The Einheitsdampflokomotiven ("standard steam locomotives"), sometimes shortened to Einheitslokomotiven, Einheitsloks, Einheitsdampfloks or simply Dampflok, were the standardized steam locomotives built in Germany after 1925 under the direction of the Deutsche Reichsbahn. Their manufacture made extensive use of standard design features, and components.

== Development ==
Following the merger of the state railways (Länderbahnen) in Germany into the Reich railway in 1920 and into the Deutsche Reichsbahn-Gesellschaft in 1924, the locomotive fleet of the new national railway administration still had 210 different types and classes of steam engine. This considerably hindered the flexible employment of locomotives within the railway network, and servicing and maintenance was very costly as a result of the large number of different spare parts that had to be stocked. In addition, production tolerances of individual components were so small that, often, even components for the same class of locomotive could only be used after further finishing work had been carried out.

On top of that, substantial reparations as a result of the First World War, 1914–18, considerably reduced the rolling stock of the German railways without regard to the variety of classes. Thus out of the 33,000 locomotives in the fleet (as at 1917), 8,000 had to be handed over. There was therefore a need to build new locomotives and to introduce a sensible degree of standardisation in procuring these new engines.

To that end a locomotive standards committee was convened by the Reichsbahn. Even representatives of the locomotive industry took part in this standardisation process. Initially the question was posed as to whether proven state railway classes should continue to be built or whether new, modern locomotives should be developed and ordered. Because the basic concepts for the new locomotives had not been decided, however, and in order to give the locomotive factories follow-on orders, it was decided in 1921 to continue to build proven state railway classes to begin with. These classes were given new Reichsbahn classifications. Amongst them were the Prussian P 8 (Class 38.10), the Prussian P 10 (Class 39), the Prussian G 12 (Class 58.10) and the Prussian T 20 (Class 95), all of which continued to be manufactured until 1925. The Bavarian S 3/6 (Class 18.5) was even procured right up to 1930. The Prussian G 12 (Class 58.10), which was not developed until 1917, effectively counted as the first German Einheitslok, because it was employed by almost all the state railways and built by several locomotive factories across the whole Reich.

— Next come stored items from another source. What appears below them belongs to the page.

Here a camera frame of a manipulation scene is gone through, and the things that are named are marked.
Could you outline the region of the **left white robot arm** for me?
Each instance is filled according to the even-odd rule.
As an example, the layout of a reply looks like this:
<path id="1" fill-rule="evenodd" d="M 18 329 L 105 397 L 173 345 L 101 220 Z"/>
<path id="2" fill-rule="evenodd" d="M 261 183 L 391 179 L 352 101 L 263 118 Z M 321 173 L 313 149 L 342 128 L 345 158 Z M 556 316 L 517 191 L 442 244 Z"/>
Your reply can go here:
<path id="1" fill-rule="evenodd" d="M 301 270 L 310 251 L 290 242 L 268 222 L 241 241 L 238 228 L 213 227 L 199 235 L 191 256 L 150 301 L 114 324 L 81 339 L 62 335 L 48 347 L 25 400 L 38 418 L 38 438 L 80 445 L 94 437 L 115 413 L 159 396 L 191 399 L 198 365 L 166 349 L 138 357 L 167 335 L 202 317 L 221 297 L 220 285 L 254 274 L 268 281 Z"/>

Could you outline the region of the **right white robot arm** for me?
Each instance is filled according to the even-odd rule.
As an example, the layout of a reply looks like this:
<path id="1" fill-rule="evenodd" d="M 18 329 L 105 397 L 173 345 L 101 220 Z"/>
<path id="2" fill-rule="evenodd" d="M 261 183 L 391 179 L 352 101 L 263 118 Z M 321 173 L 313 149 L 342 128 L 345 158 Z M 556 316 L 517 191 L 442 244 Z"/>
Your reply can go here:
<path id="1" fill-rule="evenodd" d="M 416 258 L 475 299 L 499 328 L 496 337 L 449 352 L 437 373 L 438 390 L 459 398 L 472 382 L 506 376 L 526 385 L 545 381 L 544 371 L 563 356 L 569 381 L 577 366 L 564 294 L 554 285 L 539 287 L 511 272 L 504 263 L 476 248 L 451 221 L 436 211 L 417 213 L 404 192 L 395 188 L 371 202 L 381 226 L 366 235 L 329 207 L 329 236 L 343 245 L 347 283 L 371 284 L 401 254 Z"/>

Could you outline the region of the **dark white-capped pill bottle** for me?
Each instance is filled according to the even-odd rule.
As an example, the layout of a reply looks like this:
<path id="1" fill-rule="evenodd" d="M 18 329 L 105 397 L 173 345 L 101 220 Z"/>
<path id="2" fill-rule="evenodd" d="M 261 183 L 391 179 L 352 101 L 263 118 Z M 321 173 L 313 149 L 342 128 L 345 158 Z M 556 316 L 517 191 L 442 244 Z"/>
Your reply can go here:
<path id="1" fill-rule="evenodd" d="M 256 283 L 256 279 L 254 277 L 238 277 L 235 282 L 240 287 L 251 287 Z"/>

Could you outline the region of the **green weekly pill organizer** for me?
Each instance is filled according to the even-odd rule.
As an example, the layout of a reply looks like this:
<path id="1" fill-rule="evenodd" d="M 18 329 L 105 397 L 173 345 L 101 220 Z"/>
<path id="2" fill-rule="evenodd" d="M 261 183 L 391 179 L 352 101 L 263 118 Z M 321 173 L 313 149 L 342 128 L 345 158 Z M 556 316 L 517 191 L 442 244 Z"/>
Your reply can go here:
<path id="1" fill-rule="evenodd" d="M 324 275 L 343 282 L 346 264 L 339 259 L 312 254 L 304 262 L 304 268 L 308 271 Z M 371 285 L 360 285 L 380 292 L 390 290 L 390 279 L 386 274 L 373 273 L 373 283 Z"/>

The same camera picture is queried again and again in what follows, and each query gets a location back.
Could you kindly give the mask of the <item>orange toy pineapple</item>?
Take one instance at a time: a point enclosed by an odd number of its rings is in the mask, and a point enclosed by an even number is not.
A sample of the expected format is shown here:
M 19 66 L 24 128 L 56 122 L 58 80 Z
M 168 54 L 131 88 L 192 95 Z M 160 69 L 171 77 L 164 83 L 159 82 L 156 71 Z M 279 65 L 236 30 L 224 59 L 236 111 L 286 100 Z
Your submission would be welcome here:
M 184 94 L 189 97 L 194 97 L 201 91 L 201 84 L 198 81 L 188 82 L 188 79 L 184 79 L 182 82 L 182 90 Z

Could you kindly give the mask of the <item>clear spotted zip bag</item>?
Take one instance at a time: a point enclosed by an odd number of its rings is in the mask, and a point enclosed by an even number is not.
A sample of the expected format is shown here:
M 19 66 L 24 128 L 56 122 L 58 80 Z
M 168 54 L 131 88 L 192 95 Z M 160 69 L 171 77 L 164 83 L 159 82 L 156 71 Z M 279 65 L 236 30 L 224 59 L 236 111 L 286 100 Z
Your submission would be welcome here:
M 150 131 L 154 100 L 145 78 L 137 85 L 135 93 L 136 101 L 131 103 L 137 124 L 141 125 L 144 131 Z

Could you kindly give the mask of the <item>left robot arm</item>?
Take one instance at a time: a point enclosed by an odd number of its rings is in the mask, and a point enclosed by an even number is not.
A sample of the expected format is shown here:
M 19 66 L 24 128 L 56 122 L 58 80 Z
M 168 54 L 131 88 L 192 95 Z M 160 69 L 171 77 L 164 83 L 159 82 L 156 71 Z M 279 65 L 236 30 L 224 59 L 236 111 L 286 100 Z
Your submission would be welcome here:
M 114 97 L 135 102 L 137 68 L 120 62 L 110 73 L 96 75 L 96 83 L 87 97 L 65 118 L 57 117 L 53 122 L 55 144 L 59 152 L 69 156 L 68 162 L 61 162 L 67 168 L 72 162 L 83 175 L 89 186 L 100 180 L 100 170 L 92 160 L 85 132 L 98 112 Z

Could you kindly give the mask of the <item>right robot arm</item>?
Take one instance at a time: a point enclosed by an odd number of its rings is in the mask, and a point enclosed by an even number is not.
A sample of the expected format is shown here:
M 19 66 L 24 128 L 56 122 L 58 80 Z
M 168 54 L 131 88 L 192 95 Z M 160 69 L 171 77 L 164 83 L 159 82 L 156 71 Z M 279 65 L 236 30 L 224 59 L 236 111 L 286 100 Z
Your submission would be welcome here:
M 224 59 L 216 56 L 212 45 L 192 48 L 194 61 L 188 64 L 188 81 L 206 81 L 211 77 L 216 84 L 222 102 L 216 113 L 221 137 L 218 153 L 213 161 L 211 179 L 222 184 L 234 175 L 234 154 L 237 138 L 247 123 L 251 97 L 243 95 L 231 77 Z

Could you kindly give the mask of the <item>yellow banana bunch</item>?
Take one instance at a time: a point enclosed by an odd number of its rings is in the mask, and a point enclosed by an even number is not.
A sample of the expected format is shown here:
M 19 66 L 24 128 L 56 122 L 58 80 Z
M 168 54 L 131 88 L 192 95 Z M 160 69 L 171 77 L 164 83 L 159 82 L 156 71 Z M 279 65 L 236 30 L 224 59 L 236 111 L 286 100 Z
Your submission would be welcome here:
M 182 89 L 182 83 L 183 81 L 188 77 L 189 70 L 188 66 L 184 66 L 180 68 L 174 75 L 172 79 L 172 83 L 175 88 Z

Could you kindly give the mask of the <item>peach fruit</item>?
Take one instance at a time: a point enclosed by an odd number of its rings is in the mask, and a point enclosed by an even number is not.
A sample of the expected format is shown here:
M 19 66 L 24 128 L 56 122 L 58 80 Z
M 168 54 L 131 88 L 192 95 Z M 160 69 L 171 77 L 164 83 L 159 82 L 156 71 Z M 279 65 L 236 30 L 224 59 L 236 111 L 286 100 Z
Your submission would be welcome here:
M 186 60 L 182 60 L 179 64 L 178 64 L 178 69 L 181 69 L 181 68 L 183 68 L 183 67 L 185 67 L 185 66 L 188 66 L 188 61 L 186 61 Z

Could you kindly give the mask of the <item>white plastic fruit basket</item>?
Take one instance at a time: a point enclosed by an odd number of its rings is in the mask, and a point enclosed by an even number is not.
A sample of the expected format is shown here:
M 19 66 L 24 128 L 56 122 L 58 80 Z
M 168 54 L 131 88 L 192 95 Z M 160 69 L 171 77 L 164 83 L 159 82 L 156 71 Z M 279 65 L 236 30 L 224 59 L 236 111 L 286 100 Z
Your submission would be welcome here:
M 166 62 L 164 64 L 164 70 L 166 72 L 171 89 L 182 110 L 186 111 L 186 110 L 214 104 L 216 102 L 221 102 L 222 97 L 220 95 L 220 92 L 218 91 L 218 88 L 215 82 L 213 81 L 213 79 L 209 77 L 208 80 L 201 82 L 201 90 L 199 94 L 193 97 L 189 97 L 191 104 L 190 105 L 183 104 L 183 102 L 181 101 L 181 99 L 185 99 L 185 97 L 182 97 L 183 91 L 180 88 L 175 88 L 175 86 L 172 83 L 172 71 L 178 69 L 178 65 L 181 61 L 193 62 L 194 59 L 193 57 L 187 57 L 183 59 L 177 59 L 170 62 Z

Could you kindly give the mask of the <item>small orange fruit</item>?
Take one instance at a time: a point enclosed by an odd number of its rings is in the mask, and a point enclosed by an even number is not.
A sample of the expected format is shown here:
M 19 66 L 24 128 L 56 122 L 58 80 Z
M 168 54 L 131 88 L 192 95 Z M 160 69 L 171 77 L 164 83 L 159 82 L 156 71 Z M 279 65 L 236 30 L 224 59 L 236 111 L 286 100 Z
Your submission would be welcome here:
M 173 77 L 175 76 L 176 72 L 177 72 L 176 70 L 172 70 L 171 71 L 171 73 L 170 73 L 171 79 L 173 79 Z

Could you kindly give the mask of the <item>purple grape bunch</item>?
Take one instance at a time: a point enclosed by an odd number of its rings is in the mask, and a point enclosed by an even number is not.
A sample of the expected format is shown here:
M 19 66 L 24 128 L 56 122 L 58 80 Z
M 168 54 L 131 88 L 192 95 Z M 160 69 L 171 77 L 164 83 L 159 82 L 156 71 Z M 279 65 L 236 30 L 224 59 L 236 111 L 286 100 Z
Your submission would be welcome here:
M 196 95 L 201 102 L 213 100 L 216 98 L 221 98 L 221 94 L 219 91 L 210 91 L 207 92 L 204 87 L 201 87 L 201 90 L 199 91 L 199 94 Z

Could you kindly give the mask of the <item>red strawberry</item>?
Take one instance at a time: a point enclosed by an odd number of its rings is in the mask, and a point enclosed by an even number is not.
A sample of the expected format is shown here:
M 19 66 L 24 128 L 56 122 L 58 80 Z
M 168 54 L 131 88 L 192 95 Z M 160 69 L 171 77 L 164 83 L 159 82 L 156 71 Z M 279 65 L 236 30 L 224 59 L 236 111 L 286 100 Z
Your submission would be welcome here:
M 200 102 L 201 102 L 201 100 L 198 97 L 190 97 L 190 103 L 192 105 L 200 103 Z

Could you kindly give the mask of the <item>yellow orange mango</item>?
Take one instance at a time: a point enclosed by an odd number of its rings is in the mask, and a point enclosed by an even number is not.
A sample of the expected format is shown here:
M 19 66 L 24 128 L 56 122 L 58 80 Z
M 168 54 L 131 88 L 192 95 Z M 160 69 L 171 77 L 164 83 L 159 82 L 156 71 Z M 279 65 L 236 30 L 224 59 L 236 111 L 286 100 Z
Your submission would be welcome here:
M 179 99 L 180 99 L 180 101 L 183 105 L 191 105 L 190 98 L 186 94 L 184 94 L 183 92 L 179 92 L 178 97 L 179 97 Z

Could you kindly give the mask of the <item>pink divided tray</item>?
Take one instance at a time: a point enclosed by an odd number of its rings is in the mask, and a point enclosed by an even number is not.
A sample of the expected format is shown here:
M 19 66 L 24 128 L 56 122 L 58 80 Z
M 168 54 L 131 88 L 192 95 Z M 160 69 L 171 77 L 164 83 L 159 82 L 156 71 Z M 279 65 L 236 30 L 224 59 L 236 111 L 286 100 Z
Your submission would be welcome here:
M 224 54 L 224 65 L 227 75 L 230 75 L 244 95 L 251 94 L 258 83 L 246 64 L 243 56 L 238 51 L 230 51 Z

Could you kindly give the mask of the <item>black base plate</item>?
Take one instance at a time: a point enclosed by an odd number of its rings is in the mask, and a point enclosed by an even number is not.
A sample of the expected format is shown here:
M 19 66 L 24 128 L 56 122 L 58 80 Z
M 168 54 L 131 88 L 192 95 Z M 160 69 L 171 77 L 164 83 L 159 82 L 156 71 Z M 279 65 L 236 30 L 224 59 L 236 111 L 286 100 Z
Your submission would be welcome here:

Technical and economic factors, as well as the Reichsbahn's aim of improving main lines to handle a standard axle load of 20 tons, led to the decision to develop new types of locomotive. After heated debates in the locomotive committee (e.g. about the design of the boilers and fireboxes as well as the choice between two-cylinder layouts or four-cylinder compounds), the design principles and a programme for the development of standard Deutsche Reichsbahn locomotive classes emerged, of which the first were built in 1925. Playing a decisive role in these discussions was the head of the Grunewald Locomotive Research Office at that time, Richard Paul Wagner.

In fact the production of engines in the desired quantities could not be achieved at first, both for economic reasons and due to delays in the improvement of routes to take the higher axle loads. Of the classes with a 20-ton axle load - 01, 02, 43 and 44 - only small pre-production numbers were procured at first. Up to the end of the 1930s the state railway classes, taken over or re-ordered by the Reichsbahn, dominated the scene, in particular those of Prussian stock. The delay to the upgrade of routes also meant that additional classes with lower axle loads had to be developed, e.g. the classes 03 and 50.

In spite of the Deutsche Reichsbahn's ambitious plans, their actual acquisition of locomotives, even from 1925 onwards, only reached about one tenth of the average procurement quantities for the years 1914-1920 and it remained at this level until 1938. The causes of this were the worldwide economic crisis and the resulting reduction in demand for Reichsbahn's railway services. Not until 1930 was the 500th standard locomotive built (2% of the total fleet), in 1934 the 1000th engine was delivered (4% of the total) and in 1938 there were 1,500 Einheitsloks in existence (6% of the total).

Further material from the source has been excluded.